Start of Data provided

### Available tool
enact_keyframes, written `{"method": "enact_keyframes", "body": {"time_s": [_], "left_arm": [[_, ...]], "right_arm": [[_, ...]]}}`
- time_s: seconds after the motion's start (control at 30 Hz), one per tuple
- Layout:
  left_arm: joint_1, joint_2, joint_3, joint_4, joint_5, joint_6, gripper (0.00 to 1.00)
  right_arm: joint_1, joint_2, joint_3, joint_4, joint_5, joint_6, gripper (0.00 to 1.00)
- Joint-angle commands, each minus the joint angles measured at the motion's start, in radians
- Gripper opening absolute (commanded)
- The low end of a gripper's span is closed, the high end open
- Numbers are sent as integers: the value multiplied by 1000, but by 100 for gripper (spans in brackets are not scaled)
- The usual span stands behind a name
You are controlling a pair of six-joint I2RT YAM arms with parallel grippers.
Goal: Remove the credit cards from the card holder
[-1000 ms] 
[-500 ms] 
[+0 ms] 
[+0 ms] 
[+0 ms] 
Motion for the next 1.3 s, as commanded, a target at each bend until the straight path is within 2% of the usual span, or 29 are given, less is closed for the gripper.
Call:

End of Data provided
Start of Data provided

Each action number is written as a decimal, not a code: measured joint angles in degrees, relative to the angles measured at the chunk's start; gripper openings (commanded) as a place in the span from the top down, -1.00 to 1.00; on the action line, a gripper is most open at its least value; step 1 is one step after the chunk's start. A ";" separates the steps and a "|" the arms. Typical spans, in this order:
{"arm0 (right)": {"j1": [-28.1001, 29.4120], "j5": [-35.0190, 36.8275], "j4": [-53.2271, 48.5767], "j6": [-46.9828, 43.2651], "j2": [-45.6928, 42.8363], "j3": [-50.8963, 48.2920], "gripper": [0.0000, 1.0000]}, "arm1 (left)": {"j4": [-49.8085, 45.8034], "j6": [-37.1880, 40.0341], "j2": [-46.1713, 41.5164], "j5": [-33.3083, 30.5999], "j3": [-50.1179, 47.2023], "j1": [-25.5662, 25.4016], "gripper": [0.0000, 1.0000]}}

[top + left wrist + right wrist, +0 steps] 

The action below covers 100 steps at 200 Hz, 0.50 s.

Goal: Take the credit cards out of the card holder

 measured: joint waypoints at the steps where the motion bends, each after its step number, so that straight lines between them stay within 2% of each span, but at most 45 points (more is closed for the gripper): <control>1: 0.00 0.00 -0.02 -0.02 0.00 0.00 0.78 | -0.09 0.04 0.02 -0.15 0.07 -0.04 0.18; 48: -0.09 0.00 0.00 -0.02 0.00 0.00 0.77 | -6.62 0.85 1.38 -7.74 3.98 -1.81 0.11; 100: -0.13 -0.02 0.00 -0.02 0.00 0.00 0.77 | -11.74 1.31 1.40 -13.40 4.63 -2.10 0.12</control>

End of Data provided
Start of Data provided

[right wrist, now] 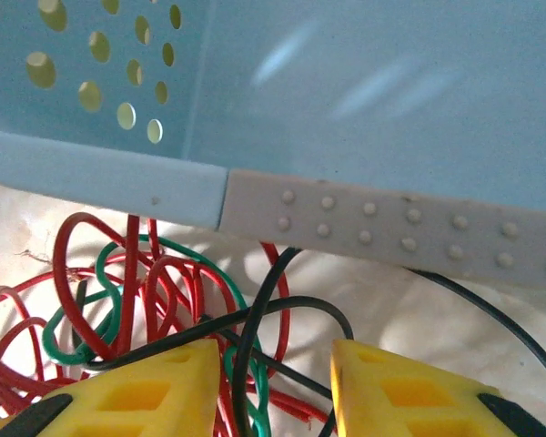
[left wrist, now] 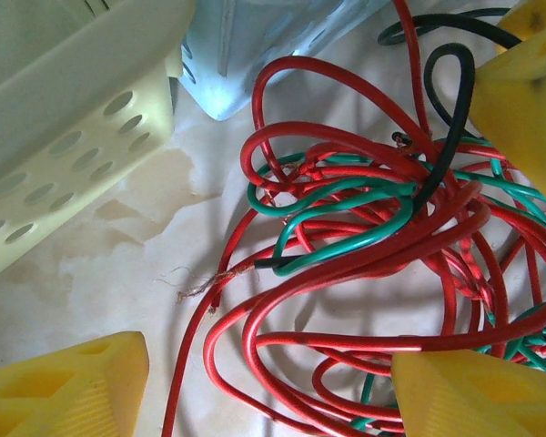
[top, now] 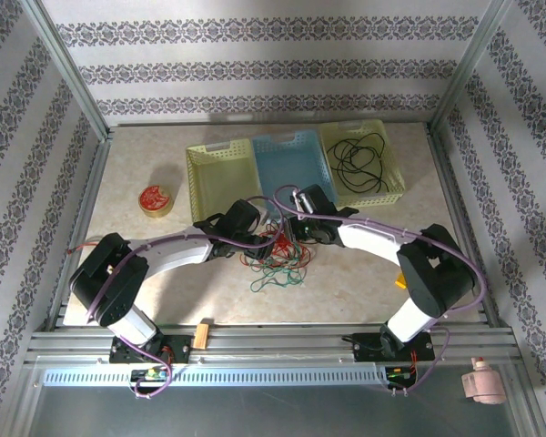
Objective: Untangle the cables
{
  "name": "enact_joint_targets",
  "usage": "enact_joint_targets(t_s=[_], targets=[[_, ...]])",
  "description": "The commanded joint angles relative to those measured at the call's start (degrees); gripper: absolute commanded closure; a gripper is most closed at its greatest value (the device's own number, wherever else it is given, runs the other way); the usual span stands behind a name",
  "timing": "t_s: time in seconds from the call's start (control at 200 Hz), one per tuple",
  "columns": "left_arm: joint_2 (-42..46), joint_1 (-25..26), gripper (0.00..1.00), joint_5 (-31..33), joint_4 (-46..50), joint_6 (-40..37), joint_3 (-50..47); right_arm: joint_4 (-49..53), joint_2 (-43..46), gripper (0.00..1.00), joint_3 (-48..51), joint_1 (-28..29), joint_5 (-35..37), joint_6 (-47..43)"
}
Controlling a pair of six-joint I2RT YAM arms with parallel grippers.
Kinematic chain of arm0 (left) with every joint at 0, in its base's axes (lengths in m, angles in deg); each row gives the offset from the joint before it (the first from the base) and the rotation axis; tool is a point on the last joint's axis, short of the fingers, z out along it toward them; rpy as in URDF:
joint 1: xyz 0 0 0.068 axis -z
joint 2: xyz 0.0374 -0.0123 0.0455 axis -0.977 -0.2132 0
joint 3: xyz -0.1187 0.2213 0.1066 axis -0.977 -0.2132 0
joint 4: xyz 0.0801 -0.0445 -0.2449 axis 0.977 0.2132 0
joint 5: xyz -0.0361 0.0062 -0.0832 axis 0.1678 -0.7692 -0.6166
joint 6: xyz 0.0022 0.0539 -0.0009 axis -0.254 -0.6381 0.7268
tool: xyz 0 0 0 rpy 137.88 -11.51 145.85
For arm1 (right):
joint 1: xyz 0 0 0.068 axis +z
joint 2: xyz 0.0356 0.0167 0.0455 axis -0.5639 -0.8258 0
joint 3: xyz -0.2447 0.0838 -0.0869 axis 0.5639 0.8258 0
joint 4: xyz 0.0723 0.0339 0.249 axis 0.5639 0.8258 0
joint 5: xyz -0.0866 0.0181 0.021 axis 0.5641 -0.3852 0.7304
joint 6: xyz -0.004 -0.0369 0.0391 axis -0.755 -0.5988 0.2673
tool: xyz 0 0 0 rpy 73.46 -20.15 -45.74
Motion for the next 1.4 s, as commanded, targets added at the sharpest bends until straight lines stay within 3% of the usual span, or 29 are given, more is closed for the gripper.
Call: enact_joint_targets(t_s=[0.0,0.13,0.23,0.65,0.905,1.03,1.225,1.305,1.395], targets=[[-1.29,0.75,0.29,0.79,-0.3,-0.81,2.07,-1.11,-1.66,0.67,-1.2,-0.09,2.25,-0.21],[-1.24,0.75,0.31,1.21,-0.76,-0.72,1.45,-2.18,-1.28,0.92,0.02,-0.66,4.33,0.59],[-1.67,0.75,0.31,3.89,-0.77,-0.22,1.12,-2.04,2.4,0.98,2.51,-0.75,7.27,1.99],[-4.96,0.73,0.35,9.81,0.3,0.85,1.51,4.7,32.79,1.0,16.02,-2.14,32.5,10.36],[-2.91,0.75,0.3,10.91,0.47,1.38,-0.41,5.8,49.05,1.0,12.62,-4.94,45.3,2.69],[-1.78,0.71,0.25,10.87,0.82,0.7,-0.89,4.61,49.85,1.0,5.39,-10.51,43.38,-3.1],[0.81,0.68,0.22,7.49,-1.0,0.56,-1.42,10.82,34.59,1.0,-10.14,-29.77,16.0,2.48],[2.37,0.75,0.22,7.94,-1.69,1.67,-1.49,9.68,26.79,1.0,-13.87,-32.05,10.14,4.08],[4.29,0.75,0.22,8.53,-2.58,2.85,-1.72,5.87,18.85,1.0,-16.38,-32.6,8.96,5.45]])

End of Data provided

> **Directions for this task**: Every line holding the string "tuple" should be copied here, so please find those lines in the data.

> **Answer for this exercise**:
- time_s: seconds after the motion's start (control at 30 Hz), one per tuple
  "timing": "t_s: time in seconds from the call's start (control at 200 Hz), one per tuple",

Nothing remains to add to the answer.